Graphs show the dynamics of the bound and total bacterial burdens, B_B and B_T respectively (columns), in the untreated case and under the optimal treatment regimens (see Fig 10) for each parameter set (rows). Note the log₁₀ scale on the y-axis. The bacterial burden is eliminated (B_T(168) < 1) under the optimal treatment regimen in Case A and almost eliminated in Cases B and C, where B_T(168) = O(10) and O(10²) respectively, while B_T(168) = O(10⁴) in Case D. There is little difference in the effects of the optimum regimens under the different optimality conditions for any given case. Eqs 1–11 were solved using ode15s, with a constant antibiotic dose. Parameter values: A = 8 μg ml⁻¹, λ = 0 cm³cell⁻¹hr⁻¹, ρ = 0 hr⁻¹ and ω = 1. See Tables 2–4 for the remaining parameter values.

https://doi.org/10.1371/journal.pcbi.1007211.g012

Fig 13 shows the optimum treatment regimens for the B_B(168) and B_T(168) objective functions (columns) and for each parameter set (rows) in the case of an established infection. It is predicted to be optimal to apply all or most of the inhibitors at the start of the first day under both optimality conditions in Cases B–D and to distribute inhibitors more evenly across the week in Case A. In this respect the optimal debridement is similar to the new infection scenario for Cases B and C, differing in Case A, where all inhibitors were used on the first day, and Case D, where inhibitor doses were distributed throughout the week.

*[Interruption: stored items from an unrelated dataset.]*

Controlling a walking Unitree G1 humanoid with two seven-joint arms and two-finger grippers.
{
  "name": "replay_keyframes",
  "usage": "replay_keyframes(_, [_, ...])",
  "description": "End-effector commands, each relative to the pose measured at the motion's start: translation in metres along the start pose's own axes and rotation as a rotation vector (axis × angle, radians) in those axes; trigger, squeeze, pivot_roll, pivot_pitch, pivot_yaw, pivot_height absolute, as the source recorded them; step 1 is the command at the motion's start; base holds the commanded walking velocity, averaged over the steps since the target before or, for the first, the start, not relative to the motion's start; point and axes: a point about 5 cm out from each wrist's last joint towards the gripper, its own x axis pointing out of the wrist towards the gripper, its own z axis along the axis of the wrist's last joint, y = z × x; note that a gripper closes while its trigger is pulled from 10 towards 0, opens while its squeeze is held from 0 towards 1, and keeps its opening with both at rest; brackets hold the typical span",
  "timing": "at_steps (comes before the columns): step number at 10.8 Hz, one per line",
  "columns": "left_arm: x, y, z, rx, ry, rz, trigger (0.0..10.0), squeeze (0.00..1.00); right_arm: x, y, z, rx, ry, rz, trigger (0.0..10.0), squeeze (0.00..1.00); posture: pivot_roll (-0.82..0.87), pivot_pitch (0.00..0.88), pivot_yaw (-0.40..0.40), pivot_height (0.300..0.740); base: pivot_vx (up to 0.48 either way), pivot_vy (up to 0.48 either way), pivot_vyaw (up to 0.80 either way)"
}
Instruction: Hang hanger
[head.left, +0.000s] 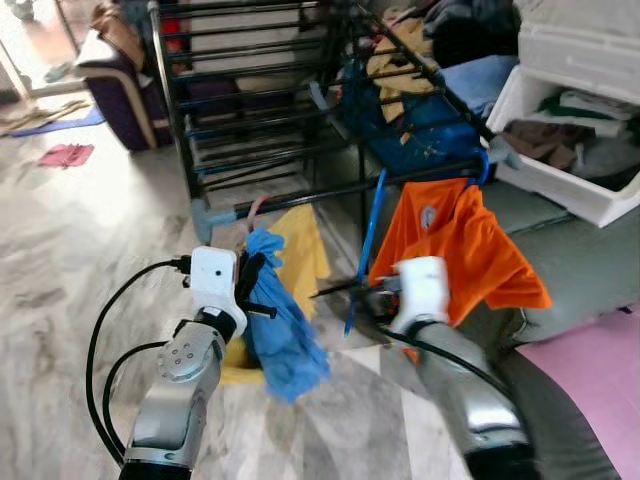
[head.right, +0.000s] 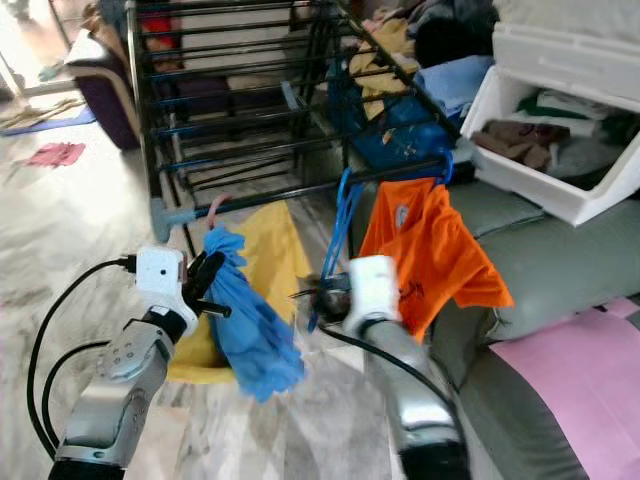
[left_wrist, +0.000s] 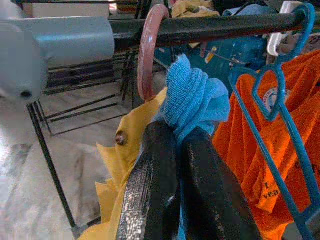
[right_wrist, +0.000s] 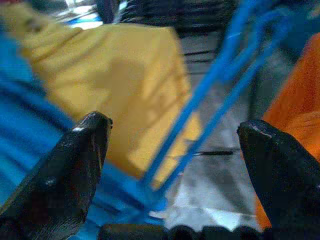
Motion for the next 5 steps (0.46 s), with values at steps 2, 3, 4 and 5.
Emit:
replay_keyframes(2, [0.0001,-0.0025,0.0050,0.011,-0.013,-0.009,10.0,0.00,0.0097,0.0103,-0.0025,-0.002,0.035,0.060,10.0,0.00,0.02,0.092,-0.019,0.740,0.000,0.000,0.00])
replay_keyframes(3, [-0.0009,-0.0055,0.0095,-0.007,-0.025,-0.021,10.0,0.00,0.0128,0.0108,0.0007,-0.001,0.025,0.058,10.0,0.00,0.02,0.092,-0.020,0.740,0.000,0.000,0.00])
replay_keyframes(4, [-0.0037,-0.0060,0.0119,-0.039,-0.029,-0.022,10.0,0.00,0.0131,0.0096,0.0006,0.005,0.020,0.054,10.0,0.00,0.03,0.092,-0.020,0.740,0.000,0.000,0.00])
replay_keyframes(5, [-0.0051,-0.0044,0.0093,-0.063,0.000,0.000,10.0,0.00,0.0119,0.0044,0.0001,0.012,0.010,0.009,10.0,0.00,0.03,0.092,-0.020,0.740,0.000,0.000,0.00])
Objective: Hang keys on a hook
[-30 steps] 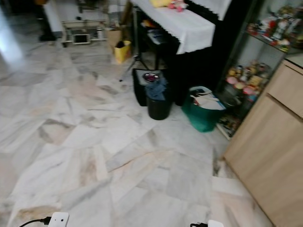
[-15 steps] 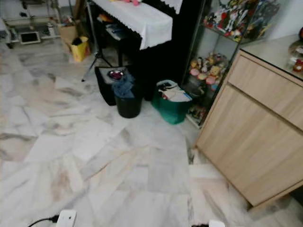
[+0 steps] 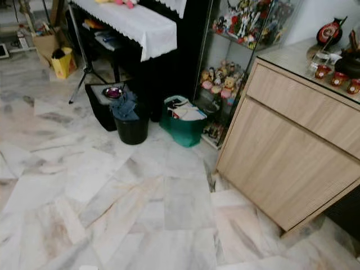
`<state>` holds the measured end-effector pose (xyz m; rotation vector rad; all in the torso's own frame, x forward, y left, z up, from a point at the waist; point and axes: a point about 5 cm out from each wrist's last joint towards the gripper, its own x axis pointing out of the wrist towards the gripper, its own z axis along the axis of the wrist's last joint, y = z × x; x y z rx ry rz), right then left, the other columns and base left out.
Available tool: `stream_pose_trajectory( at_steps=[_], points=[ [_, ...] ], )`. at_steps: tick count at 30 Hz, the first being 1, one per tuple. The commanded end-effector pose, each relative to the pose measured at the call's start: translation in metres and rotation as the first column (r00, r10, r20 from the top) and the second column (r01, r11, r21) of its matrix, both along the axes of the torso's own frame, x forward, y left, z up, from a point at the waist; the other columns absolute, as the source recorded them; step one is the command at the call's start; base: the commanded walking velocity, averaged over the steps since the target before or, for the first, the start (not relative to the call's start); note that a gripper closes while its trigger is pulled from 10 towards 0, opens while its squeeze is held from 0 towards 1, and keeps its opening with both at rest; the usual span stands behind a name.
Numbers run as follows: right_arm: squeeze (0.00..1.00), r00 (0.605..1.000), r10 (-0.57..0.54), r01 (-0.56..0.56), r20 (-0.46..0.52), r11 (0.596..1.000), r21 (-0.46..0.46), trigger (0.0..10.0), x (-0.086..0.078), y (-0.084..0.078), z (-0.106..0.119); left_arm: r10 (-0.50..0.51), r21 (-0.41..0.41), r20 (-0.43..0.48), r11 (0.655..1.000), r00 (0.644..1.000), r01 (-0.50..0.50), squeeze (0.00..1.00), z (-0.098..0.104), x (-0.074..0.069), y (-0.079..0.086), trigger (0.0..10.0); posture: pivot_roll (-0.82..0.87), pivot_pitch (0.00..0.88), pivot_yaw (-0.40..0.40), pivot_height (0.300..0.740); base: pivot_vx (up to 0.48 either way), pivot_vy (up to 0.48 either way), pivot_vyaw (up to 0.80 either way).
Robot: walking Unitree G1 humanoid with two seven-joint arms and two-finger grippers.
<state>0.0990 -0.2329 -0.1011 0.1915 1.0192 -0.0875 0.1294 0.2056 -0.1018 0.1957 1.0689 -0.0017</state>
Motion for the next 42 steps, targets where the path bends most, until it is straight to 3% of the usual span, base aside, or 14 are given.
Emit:
stream_pose_trajectory(
  at_steps=[1,2,4,7,10,17,27,29,31,42],
  points=[
    [0.00,0.999,-0.044,0.044,-0.002,0.999,-0.003,10.0,-0.003,-0.002,-0.001,-0.019,0.015,0.003,1.000,1.000,0.019,0.00,0.001,0.003,0.002,10.0,0.12,0.000,-0.033,0.740,0.000,0.000,-0.79],
    [0.00,0.999,-0.048,0.048,-0.003,0.999,0.001,10.0,-0.002,0.000,-0.001,-0.026,0.028,0.050,0.999,0.998,0.024,0.00,0.008,0.018,0.005,10.0,0.12,0.000,-0.043,0.740,0.000,0.000,-0.79],
    [0.00,0.999,-0.036,0.036,-0.002,0.999,0.006,10.0,0.000,0.003,-0.001,-0.034,0.041,0.083,0.999,0.996,0.031,0.00,0.013,0.031,0.008,10.0,0.12,0.000,-0.058,0.740,0.000,0.000,-0.79],
    [0.00,1.000,0.002,-0.002,0.003,1.000,0.026,10.0,0.005,0.011,-0.002,-0.029,0.062,0.104,0.998,0.994,0.023,0.00,0.018,0.041,0.014,10.0,0.11,0.000,-0.068,0.740,0.000,0.000,-0.79],
    [0.00,1.000,-0.013,0.013,0.007,0.998,0.060,10.0,0.007,0.027,-0.004,-0.007,0.074,0.109,0.997,0.994,-0.001,0.00,0.019,0.039,0.020,10.0,0.10,0.000,-0.060,0.740,0.000,0.000,-0.79],
    [0.00,0.999,-0.014,0.011,0.032,0.996,0.093,10.0,0.014,0.047,-0.005,0.029,0.092,0.102,0.995,0.994,-0.038,0.00,0.022,0.036,0.039,10.0,0.11,0.000,-0.018,0.740,0.000,0.000,-0.79],
    [0.00,0.998,-0.030,0.025,0.050,0.995,0.099,10.0,0.020,0.053,-0.004,-0.002,0.120,0.116,0.993,0.993,-0.012,0.00,0.027,0.042,0.045,10.0,0.11,0.000,0.002,0.740,0.000,-0.103,-0.79],
    [0.00,0.996,-0.047,0.041,0.076,0.995,0.088,10.0,0.057,0.062,0.006,-0.010,0.104,0.111,0.995,0.994,-0.001,0.00,0.027,0.043,0.044,10.0,0.10,0.000,-0.001,0.740,0.000,0.000,-0.59],
    [0.00,0.995,-0.040,0.033,0.089,0.996,0.080,10.0,0.074,0.069,0.012,-0.036,0.093,0.105,0.995,0.994,0.026,0.00,0.027,0.043,0.043,10.0,0.08,0.000,-0.008,0.740,0.000,0.000,0.00],
    [0.00,0.995,0.007,-0.013,0.099,0.998,0.061,10.0,0.078,0.063,0.014,0.020,0.047,0.159,0.998,0.987,-0.028,0.00,0.028,0.051,0.032,10.0,0.07,0.000,-0.016,0.740,0.000,0.000,0.00]
  ],
)
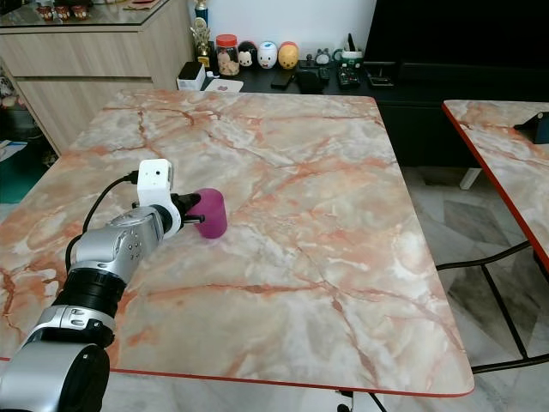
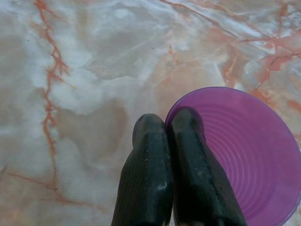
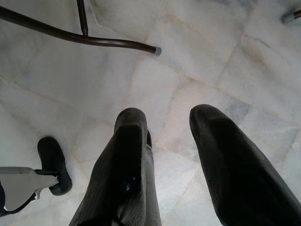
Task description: Setting the table
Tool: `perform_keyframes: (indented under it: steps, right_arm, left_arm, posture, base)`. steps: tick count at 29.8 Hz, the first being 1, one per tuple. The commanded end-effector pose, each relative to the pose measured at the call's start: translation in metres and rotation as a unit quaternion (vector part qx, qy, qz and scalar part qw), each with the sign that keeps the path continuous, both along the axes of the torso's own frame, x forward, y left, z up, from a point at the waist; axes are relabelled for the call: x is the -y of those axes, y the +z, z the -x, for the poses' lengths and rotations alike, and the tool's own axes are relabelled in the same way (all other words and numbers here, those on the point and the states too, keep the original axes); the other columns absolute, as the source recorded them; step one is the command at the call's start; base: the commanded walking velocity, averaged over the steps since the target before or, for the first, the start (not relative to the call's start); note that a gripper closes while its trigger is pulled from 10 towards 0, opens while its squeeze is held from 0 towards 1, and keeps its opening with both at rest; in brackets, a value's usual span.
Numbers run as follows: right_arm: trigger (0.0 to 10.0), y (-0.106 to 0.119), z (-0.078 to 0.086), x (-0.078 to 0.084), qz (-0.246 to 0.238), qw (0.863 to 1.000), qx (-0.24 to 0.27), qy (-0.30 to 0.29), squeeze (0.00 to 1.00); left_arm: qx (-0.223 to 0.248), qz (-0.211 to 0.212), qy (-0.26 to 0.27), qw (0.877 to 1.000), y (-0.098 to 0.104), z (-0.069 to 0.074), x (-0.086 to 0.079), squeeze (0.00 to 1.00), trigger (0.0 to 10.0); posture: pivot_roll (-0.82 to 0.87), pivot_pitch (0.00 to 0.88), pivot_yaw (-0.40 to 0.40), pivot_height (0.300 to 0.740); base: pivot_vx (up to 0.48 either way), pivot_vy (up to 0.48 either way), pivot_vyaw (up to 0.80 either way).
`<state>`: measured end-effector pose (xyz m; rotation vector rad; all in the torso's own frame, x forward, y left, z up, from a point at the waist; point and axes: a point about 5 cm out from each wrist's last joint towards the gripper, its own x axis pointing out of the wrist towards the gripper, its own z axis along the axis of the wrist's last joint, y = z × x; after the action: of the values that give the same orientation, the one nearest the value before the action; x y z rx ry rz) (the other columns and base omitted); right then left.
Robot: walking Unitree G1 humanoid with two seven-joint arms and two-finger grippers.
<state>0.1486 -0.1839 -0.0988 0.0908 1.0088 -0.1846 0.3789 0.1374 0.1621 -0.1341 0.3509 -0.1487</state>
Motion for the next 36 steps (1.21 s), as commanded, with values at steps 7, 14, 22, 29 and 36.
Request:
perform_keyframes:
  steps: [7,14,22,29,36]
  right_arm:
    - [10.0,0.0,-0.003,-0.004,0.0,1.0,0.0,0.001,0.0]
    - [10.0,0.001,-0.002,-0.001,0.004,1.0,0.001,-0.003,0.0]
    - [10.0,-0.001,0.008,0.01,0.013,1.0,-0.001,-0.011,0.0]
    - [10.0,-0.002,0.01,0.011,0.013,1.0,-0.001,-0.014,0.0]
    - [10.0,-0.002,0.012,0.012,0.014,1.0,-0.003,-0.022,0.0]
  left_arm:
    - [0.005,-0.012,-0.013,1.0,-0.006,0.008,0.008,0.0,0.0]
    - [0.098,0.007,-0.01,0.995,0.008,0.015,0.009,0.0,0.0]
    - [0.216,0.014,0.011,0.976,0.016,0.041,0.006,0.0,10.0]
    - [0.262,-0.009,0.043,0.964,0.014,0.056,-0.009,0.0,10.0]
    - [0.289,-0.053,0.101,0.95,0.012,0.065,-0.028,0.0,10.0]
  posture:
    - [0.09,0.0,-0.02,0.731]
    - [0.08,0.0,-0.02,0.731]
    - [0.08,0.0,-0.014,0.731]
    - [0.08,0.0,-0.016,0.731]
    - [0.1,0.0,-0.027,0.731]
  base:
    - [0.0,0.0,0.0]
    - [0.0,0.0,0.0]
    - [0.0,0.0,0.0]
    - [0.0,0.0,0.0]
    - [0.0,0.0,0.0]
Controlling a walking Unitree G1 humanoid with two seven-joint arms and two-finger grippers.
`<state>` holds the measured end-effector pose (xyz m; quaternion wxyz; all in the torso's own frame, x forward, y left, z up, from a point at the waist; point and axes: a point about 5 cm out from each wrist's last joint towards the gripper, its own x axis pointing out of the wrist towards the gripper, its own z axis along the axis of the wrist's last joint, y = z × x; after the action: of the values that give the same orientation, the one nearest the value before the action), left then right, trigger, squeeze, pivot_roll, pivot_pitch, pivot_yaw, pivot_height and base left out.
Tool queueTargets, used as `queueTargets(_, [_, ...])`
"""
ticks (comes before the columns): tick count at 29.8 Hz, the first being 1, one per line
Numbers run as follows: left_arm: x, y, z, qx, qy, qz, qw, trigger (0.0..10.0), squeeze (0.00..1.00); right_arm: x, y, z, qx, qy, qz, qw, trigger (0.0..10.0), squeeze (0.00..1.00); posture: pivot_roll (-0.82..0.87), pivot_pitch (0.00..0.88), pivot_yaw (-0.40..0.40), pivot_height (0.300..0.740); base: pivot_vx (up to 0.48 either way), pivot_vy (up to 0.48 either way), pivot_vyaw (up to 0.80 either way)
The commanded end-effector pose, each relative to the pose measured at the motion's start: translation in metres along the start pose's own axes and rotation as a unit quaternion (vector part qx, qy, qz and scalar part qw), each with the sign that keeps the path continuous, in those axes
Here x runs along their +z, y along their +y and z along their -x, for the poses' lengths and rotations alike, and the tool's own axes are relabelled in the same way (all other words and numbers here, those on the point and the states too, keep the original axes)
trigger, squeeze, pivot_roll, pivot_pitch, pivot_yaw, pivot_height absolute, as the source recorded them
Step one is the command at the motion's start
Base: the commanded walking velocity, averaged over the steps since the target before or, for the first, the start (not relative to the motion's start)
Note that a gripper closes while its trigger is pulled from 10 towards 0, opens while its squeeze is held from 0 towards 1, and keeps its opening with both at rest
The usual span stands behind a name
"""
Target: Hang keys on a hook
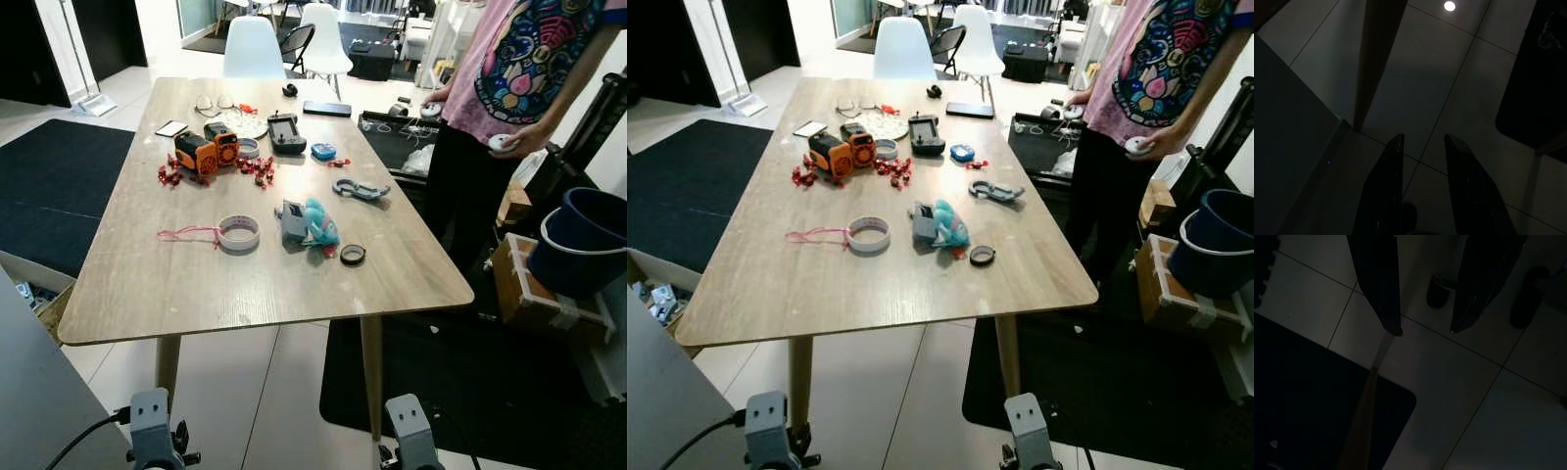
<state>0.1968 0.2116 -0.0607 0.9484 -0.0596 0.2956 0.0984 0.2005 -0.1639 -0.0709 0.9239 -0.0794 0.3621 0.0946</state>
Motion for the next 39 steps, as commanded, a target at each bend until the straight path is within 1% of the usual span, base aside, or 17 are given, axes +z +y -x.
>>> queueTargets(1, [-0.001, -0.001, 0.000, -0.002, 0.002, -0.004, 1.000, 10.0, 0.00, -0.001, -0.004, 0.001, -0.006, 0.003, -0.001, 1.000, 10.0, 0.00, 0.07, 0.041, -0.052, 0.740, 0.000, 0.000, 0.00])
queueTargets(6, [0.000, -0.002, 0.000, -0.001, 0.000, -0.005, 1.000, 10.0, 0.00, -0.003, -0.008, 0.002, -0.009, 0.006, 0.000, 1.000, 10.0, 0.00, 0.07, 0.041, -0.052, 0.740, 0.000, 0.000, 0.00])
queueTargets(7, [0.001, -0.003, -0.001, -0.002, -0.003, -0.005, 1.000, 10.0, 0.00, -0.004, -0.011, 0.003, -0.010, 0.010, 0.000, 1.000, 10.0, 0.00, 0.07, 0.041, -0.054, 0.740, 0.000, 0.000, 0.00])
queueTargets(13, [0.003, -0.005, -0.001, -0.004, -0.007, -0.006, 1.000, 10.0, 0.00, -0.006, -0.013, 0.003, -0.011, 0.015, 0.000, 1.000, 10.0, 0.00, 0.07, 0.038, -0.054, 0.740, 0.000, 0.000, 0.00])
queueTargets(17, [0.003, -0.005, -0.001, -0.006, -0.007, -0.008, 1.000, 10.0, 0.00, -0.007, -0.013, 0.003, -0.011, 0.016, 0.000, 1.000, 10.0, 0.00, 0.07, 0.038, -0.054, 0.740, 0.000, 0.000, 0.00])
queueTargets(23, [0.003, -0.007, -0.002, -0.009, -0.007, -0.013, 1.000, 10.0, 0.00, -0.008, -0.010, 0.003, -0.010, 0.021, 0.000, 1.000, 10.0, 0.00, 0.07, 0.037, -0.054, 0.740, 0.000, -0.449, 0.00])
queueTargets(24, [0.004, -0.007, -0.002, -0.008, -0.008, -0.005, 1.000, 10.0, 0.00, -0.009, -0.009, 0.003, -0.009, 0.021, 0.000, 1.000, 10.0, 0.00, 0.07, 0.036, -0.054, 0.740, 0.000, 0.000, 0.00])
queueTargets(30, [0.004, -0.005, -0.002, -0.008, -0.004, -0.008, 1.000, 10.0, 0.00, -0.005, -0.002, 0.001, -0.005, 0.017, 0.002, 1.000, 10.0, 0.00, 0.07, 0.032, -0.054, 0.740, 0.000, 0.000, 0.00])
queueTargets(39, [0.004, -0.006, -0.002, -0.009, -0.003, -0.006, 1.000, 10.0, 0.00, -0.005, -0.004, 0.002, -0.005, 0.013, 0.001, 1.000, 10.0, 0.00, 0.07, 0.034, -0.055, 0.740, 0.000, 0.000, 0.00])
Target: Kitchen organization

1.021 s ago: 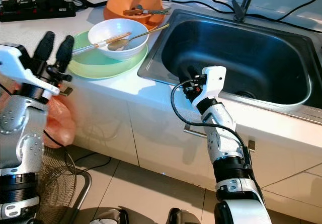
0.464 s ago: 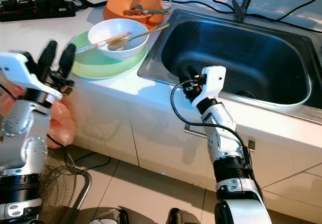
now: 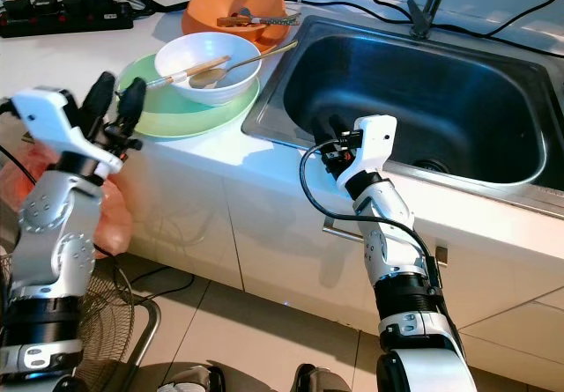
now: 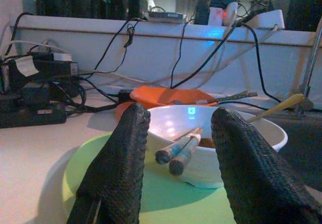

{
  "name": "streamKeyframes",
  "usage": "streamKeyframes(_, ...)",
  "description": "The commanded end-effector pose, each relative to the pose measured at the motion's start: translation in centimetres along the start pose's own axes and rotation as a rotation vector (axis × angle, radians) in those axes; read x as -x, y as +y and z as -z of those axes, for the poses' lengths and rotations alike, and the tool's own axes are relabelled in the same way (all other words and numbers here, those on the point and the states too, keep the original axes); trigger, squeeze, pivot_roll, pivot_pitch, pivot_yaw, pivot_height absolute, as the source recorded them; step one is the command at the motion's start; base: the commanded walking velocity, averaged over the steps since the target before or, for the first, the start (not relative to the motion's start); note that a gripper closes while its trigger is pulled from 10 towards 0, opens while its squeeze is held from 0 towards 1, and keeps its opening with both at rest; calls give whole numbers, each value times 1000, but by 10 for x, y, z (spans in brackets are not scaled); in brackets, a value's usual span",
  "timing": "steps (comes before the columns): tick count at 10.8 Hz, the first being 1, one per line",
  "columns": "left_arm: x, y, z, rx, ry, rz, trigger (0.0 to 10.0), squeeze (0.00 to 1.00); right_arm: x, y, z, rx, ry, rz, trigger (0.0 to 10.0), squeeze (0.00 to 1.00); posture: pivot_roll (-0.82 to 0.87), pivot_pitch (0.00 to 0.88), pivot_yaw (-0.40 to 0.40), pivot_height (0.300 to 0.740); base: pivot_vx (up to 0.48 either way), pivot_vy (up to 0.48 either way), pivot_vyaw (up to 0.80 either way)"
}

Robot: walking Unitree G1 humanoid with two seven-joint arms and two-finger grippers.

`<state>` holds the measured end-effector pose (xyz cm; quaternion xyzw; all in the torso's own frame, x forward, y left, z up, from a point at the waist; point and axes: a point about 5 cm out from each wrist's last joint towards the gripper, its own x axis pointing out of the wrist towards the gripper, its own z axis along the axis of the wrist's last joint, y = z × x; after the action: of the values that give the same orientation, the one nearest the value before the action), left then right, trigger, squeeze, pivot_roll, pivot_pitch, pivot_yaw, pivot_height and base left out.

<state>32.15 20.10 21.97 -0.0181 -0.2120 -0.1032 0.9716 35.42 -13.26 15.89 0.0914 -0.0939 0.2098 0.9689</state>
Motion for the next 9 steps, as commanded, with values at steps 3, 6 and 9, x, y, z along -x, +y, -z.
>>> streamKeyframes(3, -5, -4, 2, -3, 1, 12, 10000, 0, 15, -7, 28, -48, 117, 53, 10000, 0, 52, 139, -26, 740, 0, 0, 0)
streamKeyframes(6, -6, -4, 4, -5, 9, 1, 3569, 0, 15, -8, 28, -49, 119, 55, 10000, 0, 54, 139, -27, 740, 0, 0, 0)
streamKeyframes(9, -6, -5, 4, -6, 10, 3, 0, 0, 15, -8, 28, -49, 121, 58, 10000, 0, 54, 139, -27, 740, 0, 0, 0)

The predicted optimal debridement patterns differ markedly from the new infection scenario, with debridement being less frequent in all cases and entirely absent in Cases C and D under the B_B(168) criterion. The results under the 〈B_B〉 and 〈B_T〉 criteria differ from all of those discussed above (see Fig 14). Here, it is predicted to be optimal to use all inhibitors at the start of day 1 for Cases A–D under the 〈B_B〉 criterion and in Case B under the 〈B_T〉 criterion, while it is better to distribute inhibitors across multiple days in Cases A, C and D under the 〈B_T〉 criterion. Further it is predicted to be optimal to debride every day in Cases A–D under the 〈B_T〉 criterion, not at all in Cases A and D under the 〈B_B〉 criterion and only on some later days in Cases B and C under the 〈B_B〉 criterion.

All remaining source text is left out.